Aucun. Mais les filmographies réduites et lacunaires, pleines de chutes, fragments et projets non réalisés, de Orson Welles, Pier Paolo Pasolini ou Jean Eustache, ont quelque chose de particulièrement émouvant.

- Quel film aurais-tu aimé écrire ?

« Out 2 » de Jacques Rivette ; « Le Voyage de Mastorna » de Fellini ; « Le Capital » de Serguei Ivanovitch Eisenstein ; « The Deep » de Orson Welles ; « Napoléon » de Stanley Kubrick ; « Mandrake » de Henri-Georges Clouzot ; enfin, de David Lynch : « Venus Descending », « La Métamorphose », « Ronnie Rocket », « One Saliva Bubble », « The Dream of the Bovine », « Up to the Lake », « You play the Black and the Red comes up », « Nicolas Tesla » ainsi que son spin-off de « Fire Walk with me » autour de Carl Rodd et de son parking de caravanes.

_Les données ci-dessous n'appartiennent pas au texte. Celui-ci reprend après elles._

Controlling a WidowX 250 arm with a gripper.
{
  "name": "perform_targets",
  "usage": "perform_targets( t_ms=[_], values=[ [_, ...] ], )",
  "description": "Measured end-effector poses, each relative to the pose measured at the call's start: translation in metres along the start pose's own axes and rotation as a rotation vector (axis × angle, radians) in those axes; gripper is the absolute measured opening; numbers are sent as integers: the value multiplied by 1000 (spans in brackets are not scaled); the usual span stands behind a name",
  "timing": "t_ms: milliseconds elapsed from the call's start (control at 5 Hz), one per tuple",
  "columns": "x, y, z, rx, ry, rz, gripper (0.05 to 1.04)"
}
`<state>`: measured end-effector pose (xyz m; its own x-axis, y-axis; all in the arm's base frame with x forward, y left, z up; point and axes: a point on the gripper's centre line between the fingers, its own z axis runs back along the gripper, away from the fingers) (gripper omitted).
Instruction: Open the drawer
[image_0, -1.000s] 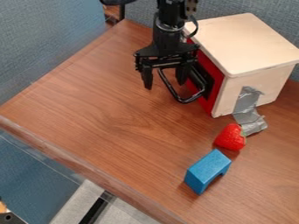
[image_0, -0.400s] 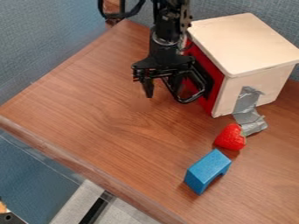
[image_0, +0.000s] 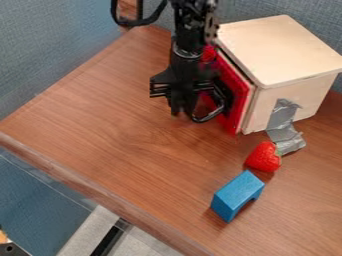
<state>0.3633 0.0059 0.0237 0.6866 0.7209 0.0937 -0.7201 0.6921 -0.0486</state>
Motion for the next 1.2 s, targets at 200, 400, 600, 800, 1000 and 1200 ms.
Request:
perform_targets(
  t_ms=[200, 400, 600, 800, 1000, 1200],
  values=[
    [1, 6, 2, -3, 4, 6, 154],
    [0, 17, 3, 3, 16, 15, 154],
    [2, 31, 5, 10, 17, 30, 154],
    [1, 42, 13, 7, 10, 43, 154],
    [1, 54, 17, 1, 6, 53, 153],
    [0, 63, 17, 1, 5, 62, 150]
  ],
)
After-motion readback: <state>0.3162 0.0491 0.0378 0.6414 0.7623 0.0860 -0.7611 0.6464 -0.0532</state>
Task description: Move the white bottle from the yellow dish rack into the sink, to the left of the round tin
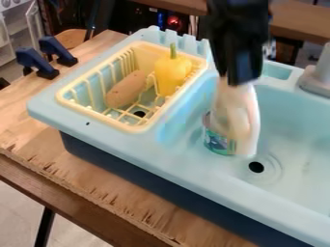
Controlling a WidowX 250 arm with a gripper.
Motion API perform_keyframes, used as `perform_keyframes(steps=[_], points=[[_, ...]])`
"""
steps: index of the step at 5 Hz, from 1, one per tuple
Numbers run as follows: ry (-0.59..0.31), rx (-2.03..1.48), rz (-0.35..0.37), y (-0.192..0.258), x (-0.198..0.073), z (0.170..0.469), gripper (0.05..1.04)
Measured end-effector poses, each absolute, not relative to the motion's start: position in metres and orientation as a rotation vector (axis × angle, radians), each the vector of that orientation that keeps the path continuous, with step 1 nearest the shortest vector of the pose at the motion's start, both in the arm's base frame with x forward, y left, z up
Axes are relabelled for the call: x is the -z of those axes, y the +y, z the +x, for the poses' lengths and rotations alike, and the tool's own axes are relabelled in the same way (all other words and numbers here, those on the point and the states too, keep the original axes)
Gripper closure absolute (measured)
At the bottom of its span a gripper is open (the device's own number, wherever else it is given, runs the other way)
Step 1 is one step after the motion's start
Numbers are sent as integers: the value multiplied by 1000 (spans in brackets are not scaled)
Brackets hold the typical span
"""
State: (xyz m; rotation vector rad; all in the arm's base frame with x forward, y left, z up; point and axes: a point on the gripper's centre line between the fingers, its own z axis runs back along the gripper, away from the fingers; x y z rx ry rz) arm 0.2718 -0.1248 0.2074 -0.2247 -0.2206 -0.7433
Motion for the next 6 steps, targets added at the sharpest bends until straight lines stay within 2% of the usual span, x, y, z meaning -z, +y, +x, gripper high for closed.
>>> perform_keyframes(steps=[2, 4, 5, 6], points=[[-161, 739, -192, -135, -174, 254, 697], [-236, 517, -98, -105, -166, 263, 697], [-259, 422, -70, -81, -169, 271, 697], [-266, 357, -72, -66, -171, 275, 646]])
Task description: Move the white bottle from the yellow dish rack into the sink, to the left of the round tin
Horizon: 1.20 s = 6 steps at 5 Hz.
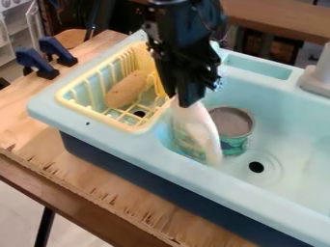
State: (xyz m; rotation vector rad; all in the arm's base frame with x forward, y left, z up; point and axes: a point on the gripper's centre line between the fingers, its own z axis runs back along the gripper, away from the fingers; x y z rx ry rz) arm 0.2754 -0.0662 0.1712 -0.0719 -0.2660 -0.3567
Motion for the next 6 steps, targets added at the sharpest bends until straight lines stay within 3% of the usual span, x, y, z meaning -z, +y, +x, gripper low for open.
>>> perform_keyframes(steps=[1, 2, 3, 5, 6], points=[[-248, 315, -102, -61, -171, 274, 331], [-240, 308, -116, -63, -171, 272, 85], [-240, 317, -130, -65, -172, 272, 73], [-388, 276, -201, -58, -214, 281, 78], [-412, 252, -203, -51, -228, 285, 78]])
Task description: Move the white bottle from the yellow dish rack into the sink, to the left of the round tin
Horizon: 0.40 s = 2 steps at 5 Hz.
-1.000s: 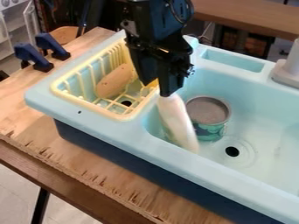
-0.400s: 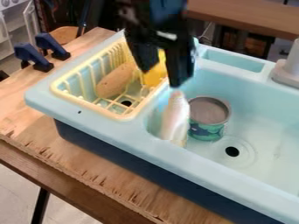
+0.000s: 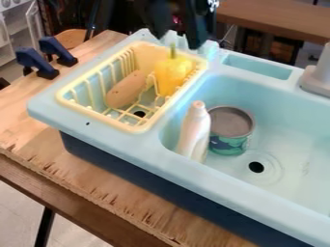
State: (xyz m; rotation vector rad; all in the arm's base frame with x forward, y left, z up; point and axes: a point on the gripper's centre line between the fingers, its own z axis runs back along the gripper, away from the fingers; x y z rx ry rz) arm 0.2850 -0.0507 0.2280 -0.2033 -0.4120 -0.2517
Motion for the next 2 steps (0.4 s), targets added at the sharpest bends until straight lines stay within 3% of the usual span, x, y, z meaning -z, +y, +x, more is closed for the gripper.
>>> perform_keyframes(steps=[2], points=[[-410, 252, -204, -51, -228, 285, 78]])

- Quel acteur (ou actrice) peut ruiner un film pour toi ?

Mélanie Laurent.

- Quel film d'horreur continue à te terrifier ?

« Stepford Wives » de Bryan Forbes ; « Rosemary’s Baby » de Polanski ; « Shining » de Kubrick ; « The Exorcist » de Friedkin ; « The Brood » de Cronenberg ; « God Told Me To » de Larry Cohen ; « Candyman » de Bernard Rose ; « Cure » de Kiyoshi Kurosawa ; « Suicide Club » de Sono Sion.

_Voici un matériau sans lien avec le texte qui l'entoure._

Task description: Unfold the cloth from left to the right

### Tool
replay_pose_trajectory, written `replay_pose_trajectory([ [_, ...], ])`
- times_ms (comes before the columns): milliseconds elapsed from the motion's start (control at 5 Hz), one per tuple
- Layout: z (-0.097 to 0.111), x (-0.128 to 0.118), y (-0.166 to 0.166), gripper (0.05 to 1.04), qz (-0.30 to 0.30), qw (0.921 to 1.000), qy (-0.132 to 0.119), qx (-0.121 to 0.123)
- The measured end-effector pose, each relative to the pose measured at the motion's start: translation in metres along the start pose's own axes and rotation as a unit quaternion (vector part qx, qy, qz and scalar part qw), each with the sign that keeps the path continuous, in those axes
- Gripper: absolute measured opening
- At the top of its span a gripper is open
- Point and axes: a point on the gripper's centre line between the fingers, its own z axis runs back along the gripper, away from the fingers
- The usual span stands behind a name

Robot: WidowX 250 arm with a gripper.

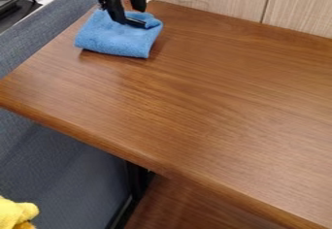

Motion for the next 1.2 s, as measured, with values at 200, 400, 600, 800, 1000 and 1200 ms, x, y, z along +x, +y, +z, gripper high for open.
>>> replay_pose_trajectory([
  [200, -0.0054, -0.0005, 0.0014, 0.489, 0.004, 0.9999, -0.001, 0.009],
  [400, -0.0054, -0.0003, 0.0039, 0.788, 0.019, 0.9997, -0.002, 0.017],
  [600, -0.0060, 0.0004, 0.0046, 1.001, 0.027, 0.9994, -0.004, 0.019],
  [800, -0.0060, 0.0010, 0.0050, 1.005, 0.031, 0.9993, -0.006, 0.021],
  [1000, -0.0096, 0.0011, 0.0061, 0.949, 0.033, 0.9991, -0.005, 0.025],
  [1200, -0.0123, 0.0018, 0.0076, 0.666, 0.037, 0.9989, -0.009, 0.027],
])
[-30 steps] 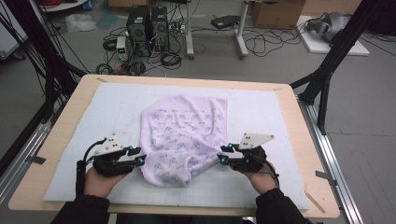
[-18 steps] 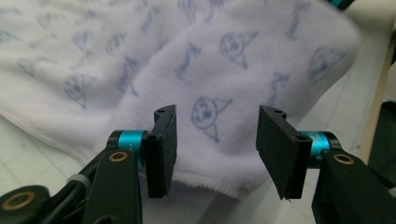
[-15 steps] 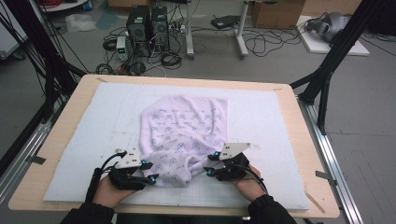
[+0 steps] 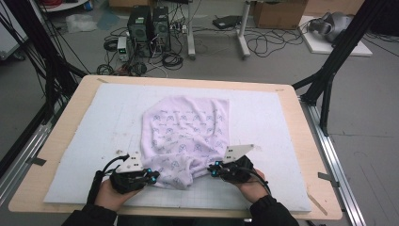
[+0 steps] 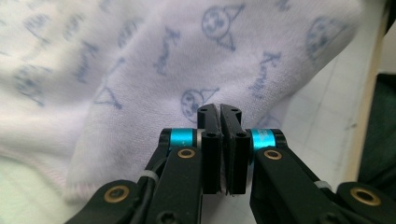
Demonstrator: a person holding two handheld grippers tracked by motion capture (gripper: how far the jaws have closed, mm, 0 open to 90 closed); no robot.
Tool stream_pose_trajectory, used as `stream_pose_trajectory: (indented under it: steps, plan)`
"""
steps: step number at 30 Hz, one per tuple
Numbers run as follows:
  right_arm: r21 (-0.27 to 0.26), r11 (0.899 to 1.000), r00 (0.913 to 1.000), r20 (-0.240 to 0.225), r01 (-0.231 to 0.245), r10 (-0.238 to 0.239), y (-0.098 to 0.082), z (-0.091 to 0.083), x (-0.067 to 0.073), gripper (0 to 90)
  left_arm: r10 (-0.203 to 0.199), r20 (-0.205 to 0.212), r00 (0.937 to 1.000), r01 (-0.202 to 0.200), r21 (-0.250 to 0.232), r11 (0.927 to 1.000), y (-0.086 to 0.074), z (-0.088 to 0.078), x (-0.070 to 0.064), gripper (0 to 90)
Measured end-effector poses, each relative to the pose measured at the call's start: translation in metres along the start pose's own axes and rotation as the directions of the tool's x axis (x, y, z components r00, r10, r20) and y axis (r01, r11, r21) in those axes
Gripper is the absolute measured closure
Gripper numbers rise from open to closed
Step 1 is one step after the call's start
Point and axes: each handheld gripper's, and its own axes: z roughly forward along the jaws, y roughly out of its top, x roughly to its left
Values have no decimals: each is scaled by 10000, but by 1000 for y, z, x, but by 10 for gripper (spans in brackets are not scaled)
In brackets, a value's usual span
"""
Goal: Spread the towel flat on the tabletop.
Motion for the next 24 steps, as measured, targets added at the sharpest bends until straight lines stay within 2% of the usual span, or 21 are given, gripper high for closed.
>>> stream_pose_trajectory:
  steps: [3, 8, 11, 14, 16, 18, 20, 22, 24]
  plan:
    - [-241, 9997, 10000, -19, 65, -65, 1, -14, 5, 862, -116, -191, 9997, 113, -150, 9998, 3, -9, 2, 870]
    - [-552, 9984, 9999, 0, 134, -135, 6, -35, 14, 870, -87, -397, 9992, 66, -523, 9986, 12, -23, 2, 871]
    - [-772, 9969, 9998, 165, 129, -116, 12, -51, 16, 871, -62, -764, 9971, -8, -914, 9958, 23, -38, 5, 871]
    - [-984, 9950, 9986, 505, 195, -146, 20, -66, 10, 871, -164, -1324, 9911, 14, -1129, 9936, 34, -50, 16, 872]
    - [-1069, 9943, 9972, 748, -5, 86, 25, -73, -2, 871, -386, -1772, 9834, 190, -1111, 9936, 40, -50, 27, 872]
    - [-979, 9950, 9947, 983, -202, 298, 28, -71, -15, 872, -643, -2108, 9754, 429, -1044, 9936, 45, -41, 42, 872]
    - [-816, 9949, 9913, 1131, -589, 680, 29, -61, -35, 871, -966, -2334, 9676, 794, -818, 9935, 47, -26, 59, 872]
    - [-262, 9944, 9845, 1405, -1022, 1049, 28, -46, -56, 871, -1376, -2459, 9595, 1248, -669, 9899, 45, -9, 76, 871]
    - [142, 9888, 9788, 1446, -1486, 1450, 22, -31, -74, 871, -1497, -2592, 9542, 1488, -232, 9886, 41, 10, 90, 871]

- Quelle est la plus belle histoire d'amour au cinéma ?

« Tous les autres s’appellent Ali » de Rainer Werner Fassbinder.

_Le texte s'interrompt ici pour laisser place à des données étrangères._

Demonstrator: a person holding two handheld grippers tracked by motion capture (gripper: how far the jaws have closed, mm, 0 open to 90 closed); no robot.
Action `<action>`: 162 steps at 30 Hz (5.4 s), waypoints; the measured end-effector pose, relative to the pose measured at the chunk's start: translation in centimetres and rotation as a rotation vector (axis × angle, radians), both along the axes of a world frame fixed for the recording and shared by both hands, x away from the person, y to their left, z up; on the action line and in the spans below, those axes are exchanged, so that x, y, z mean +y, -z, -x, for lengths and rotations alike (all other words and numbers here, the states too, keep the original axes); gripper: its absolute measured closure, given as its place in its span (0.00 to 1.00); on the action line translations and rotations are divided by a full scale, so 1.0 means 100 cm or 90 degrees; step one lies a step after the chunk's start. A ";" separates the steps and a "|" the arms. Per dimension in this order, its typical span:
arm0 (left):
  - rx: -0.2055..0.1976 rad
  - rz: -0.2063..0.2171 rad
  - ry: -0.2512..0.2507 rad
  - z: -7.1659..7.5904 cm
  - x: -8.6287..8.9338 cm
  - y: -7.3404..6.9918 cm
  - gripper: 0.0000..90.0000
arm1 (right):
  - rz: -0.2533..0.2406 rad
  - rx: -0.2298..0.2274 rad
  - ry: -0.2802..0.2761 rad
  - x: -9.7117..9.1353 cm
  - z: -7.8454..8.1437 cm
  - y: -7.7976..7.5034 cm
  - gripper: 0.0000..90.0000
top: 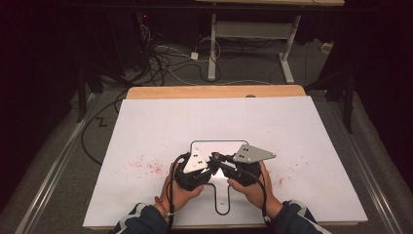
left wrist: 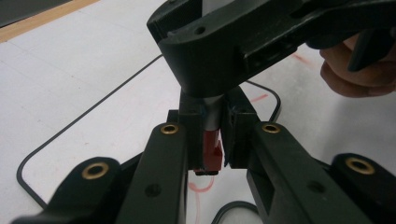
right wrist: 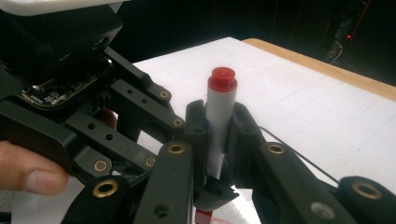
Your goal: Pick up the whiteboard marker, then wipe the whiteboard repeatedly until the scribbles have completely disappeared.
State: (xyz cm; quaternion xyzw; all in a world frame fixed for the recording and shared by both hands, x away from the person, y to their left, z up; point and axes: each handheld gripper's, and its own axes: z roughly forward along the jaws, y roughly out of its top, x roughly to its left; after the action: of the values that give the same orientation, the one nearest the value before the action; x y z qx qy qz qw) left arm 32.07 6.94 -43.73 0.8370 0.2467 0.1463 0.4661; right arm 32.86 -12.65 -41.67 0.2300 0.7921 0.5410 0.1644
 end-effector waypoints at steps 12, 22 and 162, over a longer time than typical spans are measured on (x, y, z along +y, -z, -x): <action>-0.039 -0.010 0.011 0.001 0.012 0.001 0.67 | -0.012 -0.011 0.004 -0.004 0.001 0.000 0.90; -0.123 -0.080 -0.021 0.016 0.038 -0.006 0.33 | -0.018 -0.015 0.020 -0.015 -0.001 -0.005 0.90; -0.045 -0.187 -0.115 0.049 0.127 0.034 0.22 | 0.100 -0.026 0.124 -0.053 -0.008 0.018 0.90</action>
State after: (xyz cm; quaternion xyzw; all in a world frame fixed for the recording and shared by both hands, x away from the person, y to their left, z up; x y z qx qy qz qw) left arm 27.15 19.67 -47.11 0.8648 0.2803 0.2512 0.3324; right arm 33.62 -17.99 -43.45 0.2811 0.8024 0.4633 0.2501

- Quel film qui va bientôt sortir attends-tu avec impatience ?

« Nymphomaniac » de Lars von Trier.

- Quel classique du cinéma prétends-tu avoir vu ?

« Autant en emporte le vent », parce que c’est vraiment trop me demander de le regarder pour de bon.

- Quel livre devrait être adapté au cinéma ?

« Vente à la criée du lot 49 » de Thomas Pynchon avec Julia Benz dans le rôle de Oedipa Mass, Alexis Denisof dans le rôle de Metzger et Philip Seymour Hoffman dans le rôle de Pierce Inverarity ; « Une saison volé » de Henri Thomas avec Marc-Antoine Vaugeois dans le rôle de Paul Souvrault et Christophe Bier dans le rôle de Emmanuel Peillet ; « La Fosse de Babel » de Raymond Abellio avec Michael Emerson dans le rôle de Drameille et Lance Henriksen dans le rôle de Dupastre ; « La Transmigration de Timothy Archer » de Philip K. Dick avec Julianne Moore dans le rôle de Angel Archer ; « Journal occulte » de August Strindberg avec Michael Lonsdale dans le rôle de August Strindberg et Laetitia Dosch dans le rôle de Harriet Bosse ; « Mémoires d’un névropathe » de Daniel Paul Schreber avec Jeremy Davies dans le rôle du président Schreber.

- 5 films que tu peux voir encore et encore et toujours être surpris par leur génie :

« Les Nains aussi ont commencé petits » de Werner Herzog ; « Psychose » de Alfred Hitchcock ; « Chinatown » de Roman Polanski ; « Céline et Julie vont en bateau » de Jacques Rivette ; « Twin Peaks – Fire Walk with me » de David Lynch.